Il a repris instantanément M. Trump sur ses propos lancés sur Twitter, lundi, concernant le témoignage.

«Cette tâche est très complexe, et il m’est impossible de vous dire quand le travail sera terminé», a-t-il dit.

Le témoignage de M. Comey devant le comité du renseignement de la Chambre des représentants s’est rapidement divisé en fonction des lignes partisanes — les démocrates exigeant plus de détails et les républicains s’intéressant surtout à la couverture médiatique de l’affaire.

Questionné par le plus haut représentant démocrate au sein du comité, Adam Schiff, M. Comey a ensuite contredit publiquement une série de gazouillis du président Donald Trump, qui prétendait que le président Barack Obama avait ordonné l’écoute électronique de ses téléphones pendant la campagne.

«Je n’ai aucune confirmation en appui à ces gazouillis, et nous avons procédé à un examen minutieux au sein du FBI», a dit M. Comey, avant d’ajouter qu’il en était de même pour le département de la Justice.

Il a dit que l’enquête s’inscrivait dans le cadre du mandat de contre-espionnage du FBI. Les enquêteurs examinent la nature de tout lien éventuel entre la campagne Trump et la Russie, notamment pour tenter de savoir si les efforts russes pour interférer avec la présidentielle de 2016 étaient coordonnés avec la campagne de M. Trump.

M. Comey s’en est pris aux gazouillis de M. Trump durant l’audience, notamment celui affirmant que «la NSA et le FBI ont dit au Congrès que la Russie n’avait pas influencé le processus électoral».

Avant le début de l’audience, toujours sur Twitter, M. Trump avait aussi accusé les démocrates d’avoir fabriqué des allégations concernant des contacts de ses proches avec la Russie durant la campagne électorale. Il a affirmé que le Congrès et le FBI devraient plutôt s’attarder aux fuites dans les médias et même aux actions de la candidate démocrate Hillary Clinton.

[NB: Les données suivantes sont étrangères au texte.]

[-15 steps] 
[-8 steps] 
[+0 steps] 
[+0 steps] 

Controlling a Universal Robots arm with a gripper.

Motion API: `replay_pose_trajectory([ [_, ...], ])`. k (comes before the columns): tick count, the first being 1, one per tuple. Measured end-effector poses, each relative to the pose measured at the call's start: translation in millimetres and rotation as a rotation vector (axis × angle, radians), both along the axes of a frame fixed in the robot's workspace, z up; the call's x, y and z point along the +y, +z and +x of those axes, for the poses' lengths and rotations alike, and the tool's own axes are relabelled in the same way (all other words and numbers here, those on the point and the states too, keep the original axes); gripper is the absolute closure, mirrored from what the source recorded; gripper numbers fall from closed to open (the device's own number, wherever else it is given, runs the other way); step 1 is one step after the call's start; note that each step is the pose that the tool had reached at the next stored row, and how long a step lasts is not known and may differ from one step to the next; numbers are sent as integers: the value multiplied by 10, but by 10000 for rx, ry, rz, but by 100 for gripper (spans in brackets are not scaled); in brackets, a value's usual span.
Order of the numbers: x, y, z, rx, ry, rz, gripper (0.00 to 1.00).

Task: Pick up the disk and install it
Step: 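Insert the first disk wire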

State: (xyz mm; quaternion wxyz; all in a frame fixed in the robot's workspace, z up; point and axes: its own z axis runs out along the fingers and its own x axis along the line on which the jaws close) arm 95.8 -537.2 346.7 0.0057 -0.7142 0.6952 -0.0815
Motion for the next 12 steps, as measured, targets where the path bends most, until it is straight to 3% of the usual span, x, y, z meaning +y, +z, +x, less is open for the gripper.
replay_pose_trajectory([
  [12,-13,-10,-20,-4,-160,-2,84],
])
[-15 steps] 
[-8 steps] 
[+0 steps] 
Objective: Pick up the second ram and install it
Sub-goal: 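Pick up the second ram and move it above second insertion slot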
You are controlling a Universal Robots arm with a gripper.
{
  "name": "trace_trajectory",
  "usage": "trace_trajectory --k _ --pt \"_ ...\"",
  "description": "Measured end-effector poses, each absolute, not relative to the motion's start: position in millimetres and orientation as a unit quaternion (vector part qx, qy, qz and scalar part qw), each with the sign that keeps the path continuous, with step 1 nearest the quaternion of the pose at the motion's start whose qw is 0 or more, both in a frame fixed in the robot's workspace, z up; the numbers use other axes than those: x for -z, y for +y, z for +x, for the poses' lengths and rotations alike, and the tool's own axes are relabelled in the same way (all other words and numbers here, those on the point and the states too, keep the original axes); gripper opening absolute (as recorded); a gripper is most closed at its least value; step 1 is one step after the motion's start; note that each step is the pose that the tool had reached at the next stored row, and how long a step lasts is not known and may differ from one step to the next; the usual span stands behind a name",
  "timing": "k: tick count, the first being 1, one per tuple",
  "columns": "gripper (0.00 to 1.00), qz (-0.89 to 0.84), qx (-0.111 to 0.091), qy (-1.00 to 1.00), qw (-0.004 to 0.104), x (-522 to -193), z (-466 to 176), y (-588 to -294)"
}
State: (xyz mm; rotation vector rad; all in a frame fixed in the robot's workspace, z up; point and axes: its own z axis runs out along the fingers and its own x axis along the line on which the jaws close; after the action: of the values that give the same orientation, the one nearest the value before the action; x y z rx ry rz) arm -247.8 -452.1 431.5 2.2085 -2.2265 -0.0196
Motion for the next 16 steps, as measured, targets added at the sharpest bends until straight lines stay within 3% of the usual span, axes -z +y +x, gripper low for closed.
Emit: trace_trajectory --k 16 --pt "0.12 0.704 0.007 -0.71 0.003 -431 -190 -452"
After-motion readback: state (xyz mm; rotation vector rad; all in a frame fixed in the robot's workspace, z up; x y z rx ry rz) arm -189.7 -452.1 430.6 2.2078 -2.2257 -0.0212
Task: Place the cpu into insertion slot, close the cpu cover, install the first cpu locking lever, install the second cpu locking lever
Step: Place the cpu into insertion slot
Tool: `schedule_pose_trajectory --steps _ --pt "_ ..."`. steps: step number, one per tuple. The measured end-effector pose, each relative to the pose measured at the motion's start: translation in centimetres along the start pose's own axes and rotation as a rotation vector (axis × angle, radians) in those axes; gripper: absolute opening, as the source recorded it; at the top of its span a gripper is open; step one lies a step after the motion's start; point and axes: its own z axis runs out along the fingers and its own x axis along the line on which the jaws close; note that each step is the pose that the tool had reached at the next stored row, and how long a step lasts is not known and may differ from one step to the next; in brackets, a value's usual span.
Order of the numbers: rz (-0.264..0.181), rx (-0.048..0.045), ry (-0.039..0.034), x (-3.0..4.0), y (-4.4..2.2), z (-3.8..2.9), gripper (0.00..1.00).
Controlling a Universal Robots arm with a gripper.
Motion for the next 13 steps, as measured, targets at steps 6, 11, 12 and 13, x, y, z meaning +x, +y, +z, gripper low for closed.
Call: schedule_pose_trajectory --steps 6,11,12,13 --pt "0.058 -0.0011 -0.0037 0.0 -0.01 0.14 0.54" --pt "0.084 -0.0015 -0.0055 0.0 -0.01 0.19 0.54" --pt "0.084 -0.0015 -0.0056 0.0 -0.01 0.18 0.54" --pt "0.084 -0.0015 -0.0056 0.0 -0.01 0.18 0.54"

«La vraie histoire sur laquelle le Congrès, le FBI et d’autres devraient se pencher est la fuite d’informations classifiées. On doit trouver la taupe maintenant!», a écrit le président, tôt lundi.

M. Trump a aussi laissé entendre, sans preuve, que l’équipe de campagne de Mme Clinton était en contact avec la Russie et qu’elle avait possiblement entravé l’enquête fédérale. Les responsables américains du renseignement n’ont pas publiquement soulevé la possibilité de contacts entre le clan Clinton et Moscou.

Le directeur de l’Agence de sécurité nationale (NSA), Michael Rogers, a quant à lui réfuté des allégations qui ont fait surface l’an dernier et qui impliquaient le renseignement britannique dans l’espionnage de M. Trump.

Le président du comité, le républicain Devin Nunes, avait déclaré un peu plus tôt que la tour Trump n’avait été placée sous aucune surveillance physique, mais que le président Trump et ses proches avaient possiblement fait l’objet «d’autres activités de surveillance».